ABOUT THIS EXERCISE – Everything from the line containing "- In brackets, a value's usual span" through the line containing "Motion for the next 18" should be repeated exactly, and nothing else from the data.

[EXERCISE INPUTS — start]

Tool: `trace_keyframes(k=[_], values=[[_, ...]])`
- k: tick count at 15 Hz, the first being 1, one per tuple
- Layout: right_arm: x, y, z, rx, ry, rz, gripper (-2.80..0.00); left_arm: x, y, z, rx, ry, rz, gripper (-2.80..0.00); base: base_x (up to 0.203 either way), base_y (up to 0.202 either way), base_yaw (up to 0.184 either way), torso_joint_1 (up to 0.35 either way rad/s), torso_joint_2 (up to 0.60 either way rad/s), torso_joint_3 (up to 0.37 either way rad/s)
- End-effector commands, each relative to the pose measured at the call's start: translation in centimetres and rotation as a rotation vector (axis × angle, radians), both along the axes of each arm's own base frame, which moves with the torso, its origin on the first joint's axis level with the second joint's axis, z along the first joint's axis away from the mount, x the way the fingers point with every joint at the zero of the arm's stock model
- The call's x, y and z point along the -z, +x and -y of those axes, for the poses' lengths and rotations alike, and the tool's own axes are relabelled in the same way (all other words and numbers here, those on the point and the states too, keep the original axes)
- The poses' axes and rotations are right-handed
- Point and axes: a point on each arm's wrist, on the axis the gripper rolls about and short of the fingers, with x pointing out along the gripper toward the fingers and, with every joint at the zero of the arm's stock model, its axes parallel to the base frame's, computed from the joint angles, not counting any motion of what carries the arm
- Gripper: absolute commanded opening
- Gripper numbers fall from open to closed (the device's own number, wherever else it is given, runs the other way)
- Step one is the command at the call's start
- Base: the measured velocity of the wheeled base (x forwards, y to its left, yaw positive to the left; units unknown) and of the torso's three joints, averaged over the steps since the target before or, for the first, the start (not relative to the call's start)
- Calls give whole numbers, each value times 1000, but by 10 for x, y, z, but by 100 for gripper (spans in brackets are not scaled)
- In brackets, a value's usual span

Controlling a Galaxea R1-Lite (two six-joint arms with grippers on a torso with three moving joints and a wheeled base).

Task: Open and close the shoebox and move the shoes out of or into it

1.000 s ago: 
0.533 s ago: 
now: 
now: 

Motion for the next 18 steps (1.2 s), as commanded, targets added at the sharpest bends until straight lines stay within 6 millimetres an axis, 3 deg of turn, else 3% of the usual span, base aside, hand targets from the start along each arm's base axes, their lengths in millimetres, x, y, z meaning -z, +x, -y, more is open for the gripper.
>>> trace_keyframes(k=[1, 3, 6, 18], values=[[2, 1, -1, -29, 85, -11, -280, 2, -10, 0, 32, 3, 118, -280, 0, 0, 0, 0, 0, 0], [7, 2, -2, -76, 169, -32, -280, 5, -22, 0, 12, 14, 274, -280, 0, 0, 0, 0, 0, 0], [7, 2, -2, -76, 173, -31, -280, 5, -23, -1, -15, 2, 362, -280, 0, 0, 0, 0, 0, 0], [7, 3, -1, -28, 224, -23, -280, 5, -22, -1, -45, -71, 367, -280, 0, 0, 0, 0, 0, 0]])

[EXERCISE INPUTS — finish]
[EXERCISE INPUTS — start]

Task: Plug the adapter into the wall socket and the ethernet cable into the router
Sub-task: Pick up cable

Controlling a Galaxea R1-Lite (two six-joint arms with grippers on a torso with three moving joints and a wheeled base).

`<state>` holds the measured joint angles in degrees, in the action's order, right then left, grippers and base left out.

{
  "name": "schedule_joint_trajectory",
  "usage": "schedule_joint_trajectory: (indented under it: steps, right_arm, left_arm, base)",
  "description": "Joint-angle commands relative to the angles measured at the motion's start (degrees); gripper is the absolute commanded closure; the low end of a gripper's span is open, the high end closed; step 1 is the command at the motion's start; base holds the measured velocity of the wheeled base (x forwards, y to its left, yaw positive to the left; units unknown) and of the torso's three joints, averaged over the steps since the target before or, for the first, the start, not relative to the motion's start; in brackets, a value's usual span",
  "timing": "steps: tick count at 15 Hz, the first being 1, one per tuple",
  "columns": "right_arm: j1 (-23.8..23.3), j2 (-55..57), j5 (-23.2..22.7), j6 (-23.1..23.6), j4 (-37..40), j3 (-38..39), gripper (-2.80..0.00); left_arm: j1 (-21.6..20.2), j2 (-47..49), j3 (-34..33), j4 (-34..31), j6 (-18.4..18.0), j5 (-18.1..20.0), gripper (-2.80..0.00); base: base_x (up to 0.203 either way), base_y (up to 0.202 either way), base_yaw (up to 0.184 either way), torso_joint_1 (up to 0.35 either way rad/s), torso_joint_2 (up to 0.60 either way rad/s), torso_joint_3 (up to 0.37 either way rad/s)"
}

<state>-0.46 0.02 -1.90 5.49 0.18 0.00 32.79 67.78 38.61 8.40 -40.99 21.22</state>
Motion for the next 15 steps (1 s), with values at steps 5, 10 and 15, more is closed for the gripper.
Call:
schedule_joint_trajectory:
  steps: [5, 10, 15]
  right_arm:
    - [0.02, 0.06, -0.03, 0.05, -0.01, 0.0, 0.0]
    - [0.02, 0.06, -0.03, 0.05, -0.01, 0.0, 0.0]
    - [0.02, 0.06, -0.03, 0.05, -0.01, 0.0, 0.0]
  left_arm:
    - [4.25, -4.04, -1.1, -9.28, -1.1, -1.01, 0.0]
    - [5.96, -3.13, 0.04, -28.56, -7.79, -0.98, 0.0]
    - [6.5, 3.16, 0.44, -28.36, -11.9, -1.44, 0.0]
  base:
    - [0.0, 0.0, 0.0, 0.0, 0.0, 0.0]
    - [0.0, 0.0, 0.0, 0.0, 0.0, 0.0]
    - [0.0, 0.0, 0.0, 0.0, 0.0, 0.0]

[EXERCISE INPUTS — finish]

SOLUTION TO THIS EXERCISE –
- In brackets, a value's usual span

Controlling a Galaxea R1-Lite (two six-joint arms with grippers on a torso with three moving joints and a wheeled base).

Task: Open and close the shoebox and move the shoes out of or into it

1.000 s ago: 
0.533 s ago: 
now: 
now: 

Motion for the next 18 steps (1.2 s), as commanded, targets added at the sharpest bends until straight lines stay within 6 millimetres an axis, 3 deg of turn, else 3% of the usual span, base aside, hand targets from the start along each arm's base axes, their lengths in millimetres, x, y, z meaning -z, +x, -y, more is open for the gripper.

The exercise is finished and nothing remains.